İsrail, küresel Batı zihniyetinin bölgede besleyip büyüttüğü şımarık çocuğu… Ve şiddette hiçbir sınır tanımıyor, kadın, erkek, çocuk, yaşlı demeden katlediyor, hapsediyor, kamplarda kapatıyor İslam toplumlarının işbirlikçi yöneticileri ise başlarını eğip teslimiyet gösteriyorlar. Coğrafyamızın göbeğine bir çıban gibi yapışan işgalci zihniyet, Müslümanların sessizliğinden güç alıyor ve şiddetin dozunu giderek artırıyor. Küresel güçler hemen her konuda İsrail’in güvenliğini öne sürüyor ve yerli işbirlikçilerinin desteğini alarak bu çıbanı büyütüyorlar.

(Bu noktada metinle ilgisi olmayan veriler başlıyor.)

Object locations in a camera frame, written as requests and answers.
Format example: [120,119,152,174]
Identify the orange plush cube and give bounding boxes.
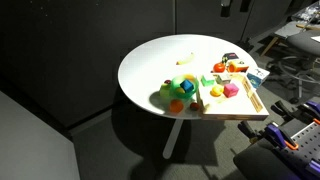
[227,59,250,73]

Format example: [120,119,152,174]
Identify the grey toy cube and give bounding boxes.
[215,73,232,85]

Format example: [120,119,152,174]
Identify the white owl plush cube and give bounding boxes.
[246,67,271,90]

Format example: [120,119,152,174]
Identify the blue toy cube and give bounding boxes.
[179,79,195,93]

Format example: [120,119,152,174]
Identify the wooden crate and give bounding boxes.
[195,72,270,122]

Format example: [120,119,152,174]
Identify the wooden desk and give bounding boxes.
[260,18,320,58]

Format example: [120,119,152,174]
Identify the red toy tomato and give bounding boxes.
[213,62,227,74]

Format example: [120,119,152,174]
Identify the yellow toy banana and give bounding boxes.
[176,52,196,66]

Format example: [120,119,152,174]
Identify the grey office chair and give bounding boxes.
[266,29,320,105]

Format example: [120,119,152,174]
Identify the green toy block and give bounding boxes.
[200,74,216,88]

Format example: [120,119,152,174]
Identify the yellow toy ball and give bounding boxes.
[210,84,225,98]

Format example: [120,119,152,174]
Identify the green plastic bowl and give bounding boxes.
[168,74,200,101]

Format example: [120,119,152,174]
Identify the small red green ball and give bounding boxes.
[189,101,200,112]

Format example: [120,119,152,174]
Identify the light green toy piece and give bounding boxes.
[159,83,172,100]

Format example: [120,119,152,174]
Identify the orange toy ball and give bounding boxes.
[168,98,185,114]

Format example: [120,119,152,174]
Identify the black spring clamp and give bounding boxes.
[270,100,302,122]
[237,120,265,140]

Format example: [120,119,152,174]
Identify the purple clamp with orange tip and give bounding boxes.
[264,122,300,152]

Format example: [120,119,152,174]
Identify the white table leg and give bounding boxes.
[162,118,185,160]

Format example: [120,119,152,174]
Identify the perforated metal breadboard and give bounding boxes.
[285,120,320,168]

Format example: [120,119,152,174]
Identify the grey cabinet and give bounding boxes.
[0,89,81,180]

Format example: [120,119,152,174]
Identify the grey base plate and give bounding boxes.
[232,139,303,180]

Siyonist güçler insanlık tarihinin en büyük zulmünü icra ediyor, çocukları sorguluyor, okulları, hastaneleri bombalıyor, evleri işgal ediyor ve tüm uluslararası hukuki kararları ayaklar altına alıp, halkın mağduriyetini gündeme taşıyan aktivistleri engelliyor, gazetecileri katlediyor. Nitekim işgalci güçler ikinci intifadanın başladığı 2000 tarihinden bu yana 55 gazeteciyi görevi başında katlettiler ve bu tavırlarından hiç vazgeçmediler. Gazeteciler bölgede yaşanan şiddetin ekranlara yansıyan görüntülerden çok daha vahim olduğuna tanık oluyor ve bunu dünya kamuoyuna duyurmaya çalışıyorlardı ki, İsrail bu durumdan ciddi anlamda rahatsızlık duyuyordu.

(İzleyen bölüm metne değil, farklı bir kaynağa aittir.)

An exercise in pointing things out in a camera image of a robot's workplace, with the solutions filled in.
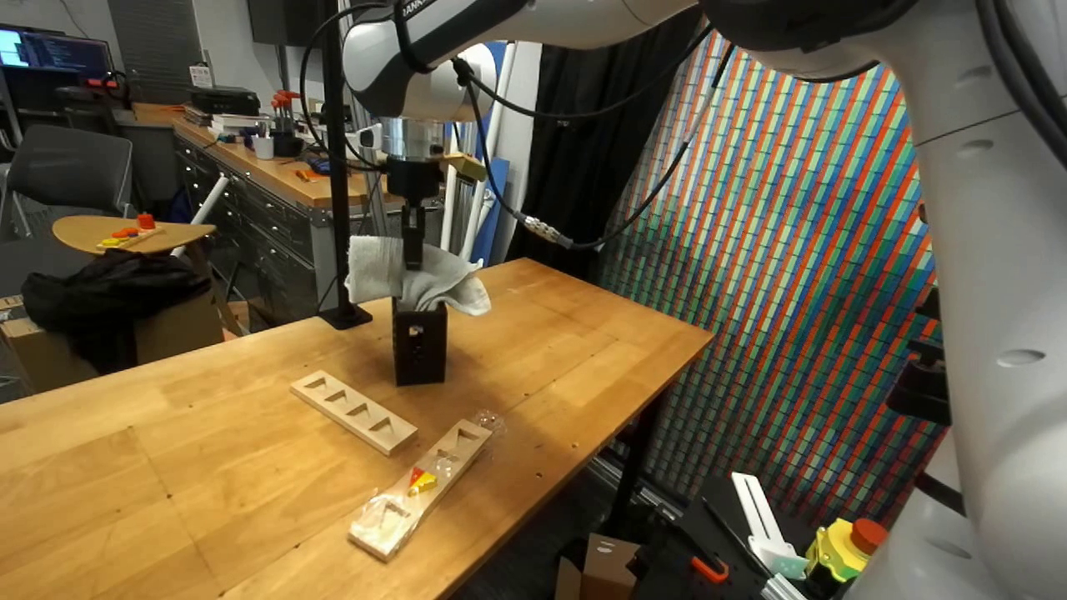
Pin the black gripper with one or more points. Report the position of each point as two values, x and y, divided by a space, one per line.
414 180

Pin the white towel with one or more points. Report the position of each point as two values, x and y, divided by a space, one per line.
379 272

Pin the black box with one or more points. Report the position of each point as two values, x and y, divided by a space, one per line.
421 350

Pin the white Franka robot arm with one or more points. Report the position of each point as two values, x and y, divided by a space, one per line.
1002 278

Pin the large cardboard box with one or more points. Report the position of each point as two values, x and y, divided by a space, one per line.
185 321

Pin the open cardboard box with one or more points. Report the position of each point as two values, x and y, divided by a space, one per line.
605 569

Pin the wooden top workbench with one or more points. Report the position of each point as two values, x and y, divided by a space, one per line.
256 222

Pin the black cup with red flowers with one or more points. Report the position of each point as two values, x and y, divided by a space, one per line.
288 138

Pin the plain wooden puzzle board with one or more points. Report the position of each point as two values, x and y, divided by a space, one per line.
356 411

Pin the black curtain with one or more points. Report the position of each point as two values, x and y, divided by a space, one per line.
578 143

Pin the black printer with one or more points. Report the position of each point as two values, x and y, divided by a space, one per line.
223 102

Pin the red yellow triangle piece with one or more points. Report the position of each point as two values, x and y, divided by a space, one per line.
421 480

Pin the plastic-wrapped wooden puzzle board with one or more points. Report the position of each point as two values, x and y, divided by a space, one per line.
421 487

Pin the red toy block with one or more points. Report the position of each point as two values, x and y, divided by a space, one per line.
145 222

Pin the round wooden stool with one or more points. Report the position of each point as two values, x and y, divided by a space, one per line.
134 234

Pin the yellow toy block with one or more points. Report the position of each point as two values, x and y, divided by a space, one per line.
117 239

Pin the black bag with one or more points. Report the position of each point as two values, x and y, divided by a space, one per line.
103 302

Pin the black table leg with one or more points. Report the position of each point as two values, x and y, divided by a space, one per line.
639 467

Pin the dark mesh office chair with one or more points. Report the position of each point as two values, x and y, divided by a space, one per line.
68 168

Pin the colourful striped curtain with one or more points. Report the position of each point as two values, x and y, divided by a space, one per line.
778 334

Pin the computer monitor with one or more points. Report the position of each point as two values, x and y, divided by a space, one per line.
45 51

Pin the yellow red emergency stop button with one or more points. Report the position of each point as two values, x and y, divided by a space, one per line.
851 550

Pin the yellow wrist camera mount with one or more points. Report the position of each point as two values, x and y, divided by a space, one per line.
468 164

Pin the black camera stand pole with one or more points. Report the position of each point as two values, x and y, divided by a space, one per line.
337 168

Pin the white plastic bracket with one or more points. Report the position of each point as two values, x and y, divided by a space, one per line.
763 520

Evleri işgal edilen ve kamplara kapatılan Filistinli halk zorbalara boyun eğmediler ve bulundukları alanda güçlenerek direnç gösterdiler. Nitekim ikinci intifadadan sonrası dönemde Cenin ve Batı Şeria İsrail’e karşı yürütülen mücadelenin merkezi haline gelmişti ki, bu zorbaların çaresizliğini ortaya koyuyordu. Toprakları işgal edilen, kamplara kapatılarak ve sesleri kısılmaya çalışılan Filistinli halk saatlerini zafere kurdular ve zulmün bileğini kırarak etkin bir güç haline geldiler. Dünyanın en gelişmiş savaş araçları ile koşullanan katiller çare olarak Cenin’i abluka altına aldılar ve 2002 yılında yoğun bir saldırı başlatıldı. Bu mezkûr saldırıda binlerce Filistinli hayatını kaybetti, kamplara kapatılanların evleri yıkıldı ve şiddetin dozu artırılarak halka gözdağı verilmeye çalışıldı. Fakat Filistinli halk kanlarının son damlasına kadar direneceklerine ve işgalci çeteleri yurtlarından çıkaracaklarına dair ahitleştiler ve umutlarını hiç kaybetmediler.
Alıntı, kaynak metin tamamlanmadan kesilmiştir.